• Extracted records:
● ● ● ● ●
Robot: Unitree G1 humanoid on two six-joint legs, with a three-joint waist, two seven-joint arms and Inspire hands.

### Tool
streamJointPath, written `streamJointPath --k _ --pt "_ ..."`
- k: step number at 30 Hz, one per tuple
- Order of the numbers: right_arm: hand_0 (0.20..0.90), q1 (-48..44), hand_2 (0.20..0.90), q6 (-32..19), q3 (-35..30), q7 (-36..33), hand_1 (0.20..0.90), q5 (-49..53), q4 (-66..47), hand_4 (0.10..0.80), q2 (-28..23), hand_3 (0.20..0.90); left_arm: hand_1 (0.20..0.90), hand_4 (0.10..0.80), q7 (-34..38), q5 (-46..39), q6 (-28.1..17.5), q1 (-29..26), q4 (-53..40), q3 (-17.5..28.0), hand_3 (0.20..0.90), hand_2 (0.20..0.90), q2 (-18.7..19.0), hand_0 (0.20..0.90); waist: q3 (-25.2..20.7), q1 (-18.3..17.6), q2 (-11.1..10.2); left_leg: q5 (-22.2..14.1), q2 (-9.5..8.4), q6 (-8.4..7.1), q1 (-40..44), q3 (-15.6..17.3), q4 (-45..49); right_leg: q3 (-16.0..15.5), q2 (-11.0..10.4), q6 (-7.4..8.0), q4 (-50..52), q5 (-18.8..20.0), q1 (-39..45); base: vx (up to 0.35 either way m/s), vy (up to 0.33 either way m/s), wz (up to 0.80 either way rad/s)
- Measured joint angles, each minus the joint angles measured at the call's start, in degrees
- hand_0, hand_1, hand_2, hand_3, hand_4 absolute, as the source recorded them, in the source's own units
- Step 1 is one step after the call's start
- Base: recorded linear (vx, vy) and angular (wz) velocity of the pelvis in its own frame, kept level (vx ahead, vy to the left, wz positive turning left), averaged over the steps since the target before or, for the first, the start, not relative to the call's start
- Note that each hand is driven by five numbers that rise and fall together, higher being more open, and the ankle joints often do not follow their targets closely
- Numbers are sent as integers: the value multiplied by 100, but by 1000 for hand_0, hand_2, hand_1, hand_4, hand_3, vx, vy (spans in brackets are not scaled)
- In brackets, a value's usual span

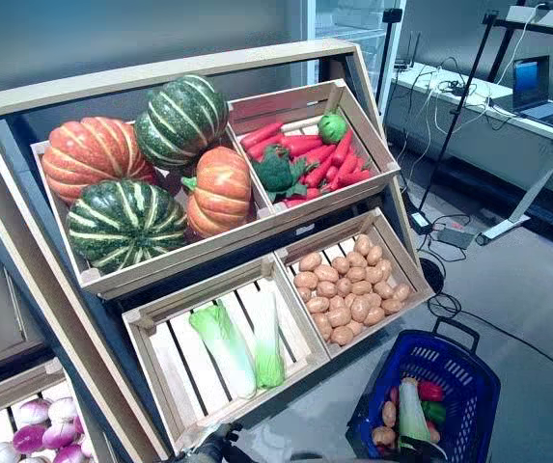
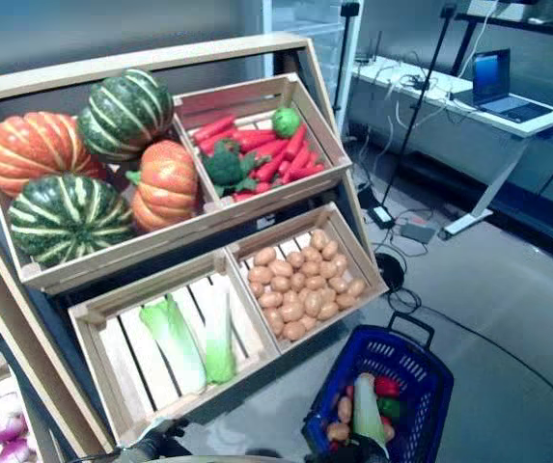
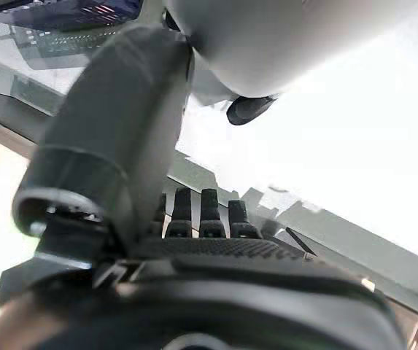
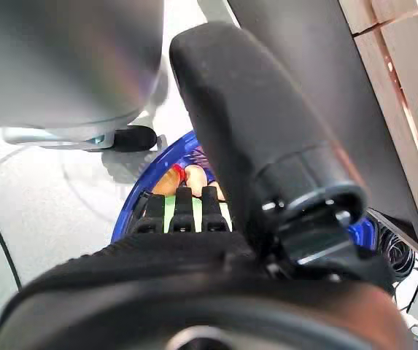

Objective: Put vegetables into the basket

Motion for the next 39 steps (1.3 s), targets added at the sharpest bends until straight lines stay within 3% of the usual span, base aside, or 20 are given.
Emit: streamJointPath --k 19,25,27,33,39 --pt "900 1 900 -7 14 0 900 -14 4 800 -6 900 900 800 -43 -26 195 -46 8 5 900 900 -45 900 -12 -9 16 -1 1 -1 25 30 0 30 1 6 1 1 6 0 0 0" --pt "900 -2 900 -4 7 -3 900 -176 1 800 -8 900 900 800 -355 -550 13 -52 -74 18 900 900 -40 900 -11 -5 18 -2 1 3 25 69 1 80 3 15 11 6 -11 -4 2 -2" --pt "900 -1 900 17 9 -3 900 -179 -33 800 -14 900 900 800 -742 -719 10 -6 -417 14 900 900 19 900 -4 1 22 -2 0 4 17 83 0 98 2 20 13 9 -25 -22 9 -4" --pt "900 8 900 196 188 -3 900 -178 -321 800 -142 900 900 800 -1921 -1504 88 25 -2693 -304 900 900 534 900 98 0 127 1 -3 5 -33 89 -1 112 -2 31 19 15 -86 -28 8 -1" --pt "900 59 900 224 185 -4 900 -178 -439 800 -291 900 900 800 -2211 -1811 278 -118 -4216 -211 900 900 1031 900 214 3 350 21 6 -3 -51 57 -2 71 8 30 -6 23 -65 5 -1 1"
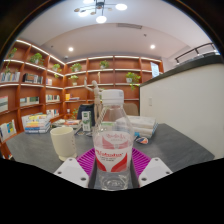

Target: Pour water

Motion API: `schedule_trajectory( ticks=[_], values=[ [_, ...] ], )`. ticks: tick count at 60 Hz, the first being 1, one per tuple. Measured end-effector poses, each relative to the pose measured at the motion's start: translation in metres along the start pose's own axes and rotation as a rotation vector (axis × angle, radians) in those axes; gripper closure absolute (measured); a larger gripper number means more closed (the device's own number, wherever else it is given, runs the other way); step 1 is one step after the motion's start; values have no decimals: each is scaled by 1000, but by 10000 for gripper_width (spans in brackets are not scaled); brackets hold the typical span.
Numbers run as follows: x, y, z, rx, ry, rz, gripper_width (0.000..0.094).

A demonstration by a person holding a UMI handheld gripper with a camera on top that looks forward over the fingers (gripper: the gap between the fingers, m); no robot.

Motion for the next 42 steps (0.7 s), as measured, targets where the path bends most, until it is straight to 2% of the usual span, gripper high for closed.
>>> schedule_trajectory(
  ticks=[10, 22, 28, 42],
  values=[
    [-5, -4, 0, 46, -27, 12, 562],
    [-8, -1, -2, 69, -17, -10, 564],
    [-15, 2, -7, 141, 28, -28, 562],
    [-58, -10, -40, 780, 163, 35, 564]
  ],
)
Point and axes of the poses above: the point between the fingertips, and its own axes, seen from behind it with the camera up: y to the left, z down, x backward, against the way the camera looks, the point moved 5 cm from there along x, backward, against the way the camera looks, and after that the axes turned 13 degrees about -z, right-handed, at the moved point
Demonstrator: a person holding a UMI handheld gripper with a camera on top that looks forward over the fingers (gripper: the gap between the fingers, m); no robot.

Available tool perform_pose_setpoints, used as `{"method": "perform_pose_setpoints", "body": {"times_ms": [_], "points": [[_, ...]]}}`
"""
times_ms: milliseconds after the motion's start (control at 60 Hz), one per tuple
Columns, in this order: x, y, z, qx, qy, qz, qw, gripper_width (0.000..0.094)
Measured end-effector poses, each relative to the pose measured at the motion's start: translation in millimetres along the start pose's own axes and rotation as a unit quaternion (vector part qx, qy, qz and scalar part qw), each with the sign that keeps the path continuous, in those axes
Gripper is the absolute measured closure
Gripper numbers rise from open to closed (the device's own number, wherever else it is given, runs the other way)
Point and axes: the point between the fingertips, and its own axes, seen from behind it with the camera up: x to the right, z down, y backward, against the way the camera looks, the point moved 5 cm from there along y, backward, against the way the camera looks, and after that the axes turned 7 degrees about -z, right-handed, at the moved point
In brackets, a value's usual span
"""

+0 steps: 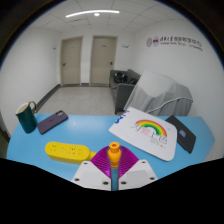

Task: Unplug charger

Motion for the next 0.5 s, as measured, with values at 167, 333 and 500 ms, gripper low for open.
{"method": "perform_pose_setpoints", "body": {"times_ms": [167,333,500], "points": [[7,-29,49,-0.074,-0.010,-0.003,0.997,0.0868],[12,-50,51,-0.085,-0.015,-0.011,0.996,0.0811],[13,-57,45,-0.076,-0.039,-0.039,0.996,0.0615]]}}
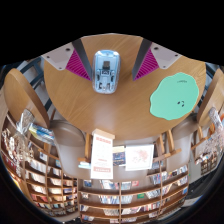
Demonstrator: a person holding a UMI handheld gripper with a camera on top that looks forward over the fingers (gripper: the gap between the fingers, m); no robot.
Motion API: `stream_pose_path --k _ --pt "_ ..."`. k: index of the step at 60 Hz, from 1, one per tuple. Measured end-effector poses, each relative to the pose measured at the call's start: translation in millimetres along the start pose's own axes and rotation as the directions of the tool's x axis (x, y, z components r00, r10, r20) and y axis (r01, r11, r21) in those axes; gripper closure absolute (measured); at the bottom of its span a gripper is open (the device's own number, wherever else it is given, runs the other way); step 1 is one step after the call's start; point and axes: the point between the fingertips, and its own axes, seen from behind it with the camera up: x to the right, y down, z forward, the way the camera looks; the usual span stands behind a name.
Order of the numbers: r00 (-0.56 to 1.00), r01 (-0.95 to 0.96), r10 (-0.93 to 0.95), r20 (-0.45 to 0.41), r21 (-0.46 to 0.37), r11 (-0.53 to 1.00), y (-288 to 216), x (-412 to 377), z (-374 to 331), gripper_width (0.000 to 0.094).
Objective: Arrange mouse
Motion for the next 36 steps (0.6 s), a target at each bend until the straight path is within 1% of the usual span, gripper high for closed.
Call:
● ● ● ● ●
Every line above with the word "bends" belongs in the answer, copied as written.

• Worked solution:
Motion for the next 39 steps (1.3 s), targets added at the sharpest bends until straight lines stay within 3% of the usual span, base aside, or 20 are given.
Motion for the next 42 steps (0.7 s), as measured, targets where the path bends most, until it is straight to 2% of the usual span, gripper high for closed.

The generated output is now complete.